Epilogue

Seth

Emotions fucking suck.

Mine are a wreck. I feel like a shirt that’s been pulled inside out and put in a washing machine on spin cycle. Everything is out of whack and I don’t know which way is up. I’m happy for Harley and Devon, but seeing them together reminds me of the gaping hole in my own life where Ashlin isn’t. My sister has found someone to share her future with, but I don’t have that anymore. I lost my girl, and I don’t even know how. It was insidious. Grief ripped us apart from the inside, and neither of us were detached enough from the situation to see it.

I reenter the stadium, and my gaze lands on her immediately, drawn to her like a moth to a flame. It’s always been that way with us. I’m the shadow chasing her light. Nipping at its heels and trying to get closer. She shifts her weight, and her hair sways. It’s shorter than it used to be, and frames her delicate face perfectly, the deepness of the color emphasizing the paleness of her skin. My own Snow White. Except I haven’t been able to call her mine for years.

Time agrees with her. Faint lines cross her forehead and bracket her eyes when she smiles at someone who passes, but they only make her more beautiful. Before I realize it, I’m standing in front of her, and those smile-induced crinkles vanish. She watches me with a coolness I never knew she possessed. My hands clench into fists, and the calluses rub against my fingertips, reminding me that while she’s improved with age, I’ve gotten rougher. I don’t bother to shave often, and my face is scruffy as a result. I’ve added more tattoos to my collection, because what the fuck else am I supposed to spend my money on? I’ve got no one to spoil and I’ve never been a person who needed material things or a particular lifestyle.

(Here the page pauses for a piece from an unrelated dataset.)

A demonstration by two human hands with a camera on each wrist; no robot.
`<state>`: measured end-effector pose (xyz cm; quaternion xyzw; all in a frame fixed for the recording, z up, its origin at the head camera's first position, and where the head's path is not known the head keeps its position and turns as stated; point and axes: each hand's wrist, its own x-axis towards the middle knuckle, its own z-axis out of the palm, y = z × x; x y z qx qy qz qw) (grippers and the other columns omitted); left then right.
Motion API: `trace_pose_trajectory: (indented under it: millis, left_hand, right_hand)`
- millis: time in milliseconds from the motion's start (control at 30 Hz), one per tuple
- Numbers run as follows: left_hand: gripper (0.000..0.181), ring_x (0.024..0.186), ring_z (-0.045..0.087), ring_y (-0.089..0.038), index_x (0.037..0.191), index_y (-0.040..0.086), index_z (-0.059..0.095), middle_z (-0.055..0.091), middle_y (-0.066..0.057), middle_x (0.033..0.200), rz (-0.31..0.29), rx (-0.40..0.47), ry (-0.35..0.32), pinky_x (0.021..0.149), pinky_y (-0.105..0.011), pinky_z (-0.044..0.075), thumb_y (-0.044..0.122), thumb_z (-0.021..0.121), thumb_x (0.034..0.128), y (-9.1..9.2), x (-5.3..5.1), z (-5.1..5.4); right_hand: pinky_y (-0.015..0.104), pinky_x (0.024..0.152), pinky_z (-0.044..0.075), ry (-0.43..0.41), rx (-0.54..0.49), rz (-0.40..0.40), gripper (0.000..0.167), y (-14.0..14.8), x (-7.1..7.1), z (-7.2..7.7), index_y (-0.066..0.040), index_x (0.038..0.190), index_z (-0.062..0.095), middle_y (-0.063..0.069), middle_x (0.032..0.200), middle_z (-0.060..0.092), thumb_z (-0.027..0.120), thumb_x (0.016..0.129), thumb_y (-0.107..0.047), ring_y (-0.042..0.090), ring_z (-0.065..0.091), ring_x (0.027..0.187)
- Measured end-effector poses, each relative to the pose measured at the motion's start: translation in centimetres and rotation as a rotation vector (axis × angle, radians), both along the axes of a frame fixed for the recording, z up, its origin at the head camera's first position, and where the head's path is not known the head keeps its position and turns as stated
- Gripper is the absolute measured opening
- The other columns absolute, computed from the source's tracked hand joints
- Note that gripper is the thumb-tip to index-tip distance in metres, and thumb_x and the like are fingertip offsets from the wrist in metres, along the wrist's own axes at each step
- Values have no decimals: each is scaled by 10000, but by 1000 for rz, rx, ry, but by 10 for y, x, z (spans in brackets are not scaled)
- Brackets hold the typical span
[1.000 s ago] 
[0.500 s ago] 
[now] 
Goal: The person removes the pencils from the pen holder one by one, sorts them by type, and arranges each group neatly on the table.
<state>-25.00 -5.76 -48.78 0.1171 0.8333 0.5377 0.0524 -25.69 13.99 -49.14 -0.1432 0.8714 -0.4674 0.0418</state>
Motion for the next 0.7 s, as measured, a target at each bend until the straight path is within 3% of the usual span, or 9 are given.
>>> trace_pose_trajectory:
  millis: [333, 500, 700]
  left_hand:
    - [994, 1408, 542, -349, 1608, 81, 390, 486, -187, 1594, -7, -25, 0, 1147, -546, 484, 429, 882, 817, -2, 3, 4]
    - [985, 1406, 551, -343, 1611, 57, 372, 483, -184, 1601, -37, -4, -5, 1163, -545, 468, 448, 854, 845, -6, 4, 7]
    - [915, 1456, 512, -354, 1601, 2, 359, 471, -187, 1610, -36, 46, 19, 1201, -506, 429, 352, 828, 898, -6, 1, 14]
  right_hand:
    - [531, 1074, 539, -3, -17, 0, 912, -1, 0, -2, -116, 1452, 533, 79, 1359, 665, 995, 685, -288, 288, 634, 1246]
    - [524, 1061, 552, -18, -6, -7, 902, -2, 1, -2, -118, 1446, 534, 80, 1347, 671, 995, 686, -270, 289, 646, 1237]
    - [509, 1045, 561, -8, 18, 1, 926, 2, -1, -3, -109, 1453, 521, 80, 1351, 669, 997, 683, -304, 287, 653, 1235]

“I’ve missed you.” As soon as the sentence is out, I cringe. When I see her again in my fantasies, I’m suave and charming, and she realizes how much she wants to be with me, but real life isn’t fantasy, and I’ve never been a man who’s good with words. I’m too blunt. Too coarse. She used to love that about me, but now? I know nothing about the woman she’s become. She might even be seeing someone.

That thought pierces my heart like a dull blade. I was her first. We got together when she was twenty to my twenty-eight, and she told me she was waiting for the right man to come along. Back then, I took pride in that, but how many men have been with her since because I was too stupid to keep her from slipping through my fingers?

Ashlin’s lips firm. They’re like perfect little rosebuds, tempting my mouth, but I know better than to give in. “Seth.”

God, I love the way she says my name. It makes me want to preen beneath her hand like a cat.

She holds my gaze. “I have a proposition for you.”

Hang on a minute. What? That’s not how I expected this to go.

She rubs her lips together the way she does when she’s nervous, and suddenly, I’m anxious to hear what she has to say.

“I’m listening.”

She glances around, then her gaze darts back to me. “Not here.” Her lips rub together again. “Meet me at Sugar. Five p.m. on Wednesday.”

Sugar is a café not far from the gym.

“Why can’t we talk now?” I ask as my stupid heart hopes and prays that maybe, after all this time, she’s rethought our relationship and is willing to give me a second chance.

“Because we need privacy.” She tucks her silky hair behind her ear and tilts her face up to mine. “You’ll be there?”

I nod. “Wouldn’t miss it for anything.” But I might die from curiosity in the meantime.

“Good.” She touches my shoulder, and even through my shirt, the shock of the contact is enough to make me shiver. “I’ll see you then.”

“Wait—” I call, but she’s already walking away, a swing in her hips that will be imprinted in my mind forever. I’ve never forgotten anything about Ashlin Isles, and I’ve never felt even a quarter of what I feel for her for another woman. Seeing her is a sign. Whatever may have come between us in the past, Ashlin is meant to be mine, and I won’t let her out of my life again. Not this time.